When I look out my window, I see green leaves and blue sky, the crisp light of a bright September morning. It is tempting to dial back the sense of urgency accelerating around what we know is happening to the world, and to us.

Yes, we know it. Something isn’t right. Maybe it’s not happening here the way it is in Houston, or Miami, or on the Alaska coast. Maybe we don’t feel it the way farmers, whose planting was rained out this spring, or whose fruit trees were frozen hard last winter, feel it.

But we know it. We know it the way a smoker knows it every time she coughs. The way a gambler knows it when he can’t keep himself from making another bet.

We know it. Even the so-called climate deniers must surely get it by now. They, like so many of us, just can’t bring themselves to face how deeply we’re hooked. How much we have to change. Because the problem isn’t how many miles we get to the gallon, or whether recycling really works.
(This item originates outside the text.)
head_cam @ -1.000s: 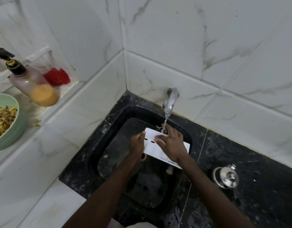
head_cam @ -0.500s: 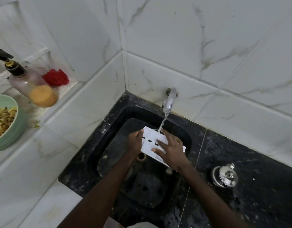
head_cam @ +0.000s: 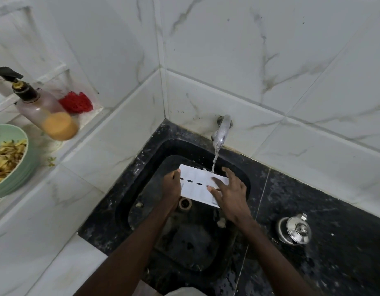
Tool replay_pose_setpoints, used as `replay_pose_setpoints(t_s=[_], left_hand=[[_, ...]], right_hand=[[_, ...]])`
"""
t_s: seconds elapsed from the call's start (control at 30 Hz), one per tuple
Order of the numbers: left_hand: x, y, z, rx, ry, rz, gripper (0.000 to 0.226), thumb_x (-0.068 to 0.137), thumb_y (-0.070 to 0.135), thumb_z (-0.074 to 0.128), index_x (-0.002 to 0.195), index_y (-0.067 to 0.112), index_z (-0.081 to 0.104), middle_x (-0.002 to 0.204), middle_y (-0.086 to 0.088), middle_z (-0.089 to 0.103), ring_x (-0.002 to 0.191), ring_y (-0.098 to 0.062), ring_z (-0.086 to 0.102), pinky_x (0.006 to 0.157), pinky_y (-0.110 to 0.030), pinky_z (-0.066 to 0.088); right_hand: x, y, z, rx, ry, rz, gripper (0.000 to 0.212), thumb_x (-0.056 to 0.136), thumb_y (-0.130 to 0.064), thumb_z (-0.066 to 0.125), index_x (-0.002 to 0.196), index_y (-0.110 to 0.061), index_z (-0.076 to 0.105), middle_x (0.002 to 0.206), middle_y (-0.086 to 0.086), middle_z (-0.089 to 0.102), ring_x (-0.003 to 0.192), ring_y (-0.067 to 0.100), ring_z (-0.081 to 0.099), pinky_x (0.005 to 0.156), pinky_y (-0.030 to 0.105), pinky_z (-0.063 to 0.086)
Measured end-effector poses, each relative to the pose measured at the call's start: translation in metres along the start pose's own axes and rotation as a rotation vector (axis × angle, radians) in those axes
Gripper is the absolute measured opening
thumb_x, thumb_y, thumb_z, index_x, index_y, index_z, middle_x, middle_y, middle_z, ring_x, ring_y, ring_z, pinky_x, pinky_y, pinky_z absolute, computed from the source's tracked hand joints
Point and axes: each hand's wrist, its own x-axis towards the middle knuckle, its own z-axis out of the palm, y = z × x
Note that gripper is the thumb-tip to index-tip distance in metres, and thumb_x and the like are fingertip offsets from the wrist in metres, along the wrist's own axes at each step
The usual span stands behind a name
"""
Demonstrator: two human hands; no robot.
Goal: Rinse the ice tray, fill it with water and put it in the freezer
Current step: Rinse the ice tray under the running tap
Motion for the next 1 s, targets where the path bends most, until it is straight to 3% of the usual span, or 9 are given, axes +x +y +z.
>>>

The problem has always been about freedom. Somewhere, somehow, we let ourselves make freedom be about consuming and being able to waste with impunity. Freedom, we decided, was about private property — doing what we damn well please. We bought it and if we broke it, we called it nobody’s business but our own.

So we like being able to leave the lights on. We run the AC all day and all night. We water the lawn when it rains. And we cut down healthy trees to have a better view.

It appears the students who went on strike last Friday see freedom differently. For them, freedom is more than the sum of their parents’ reckless habits. It means having a future they can count on.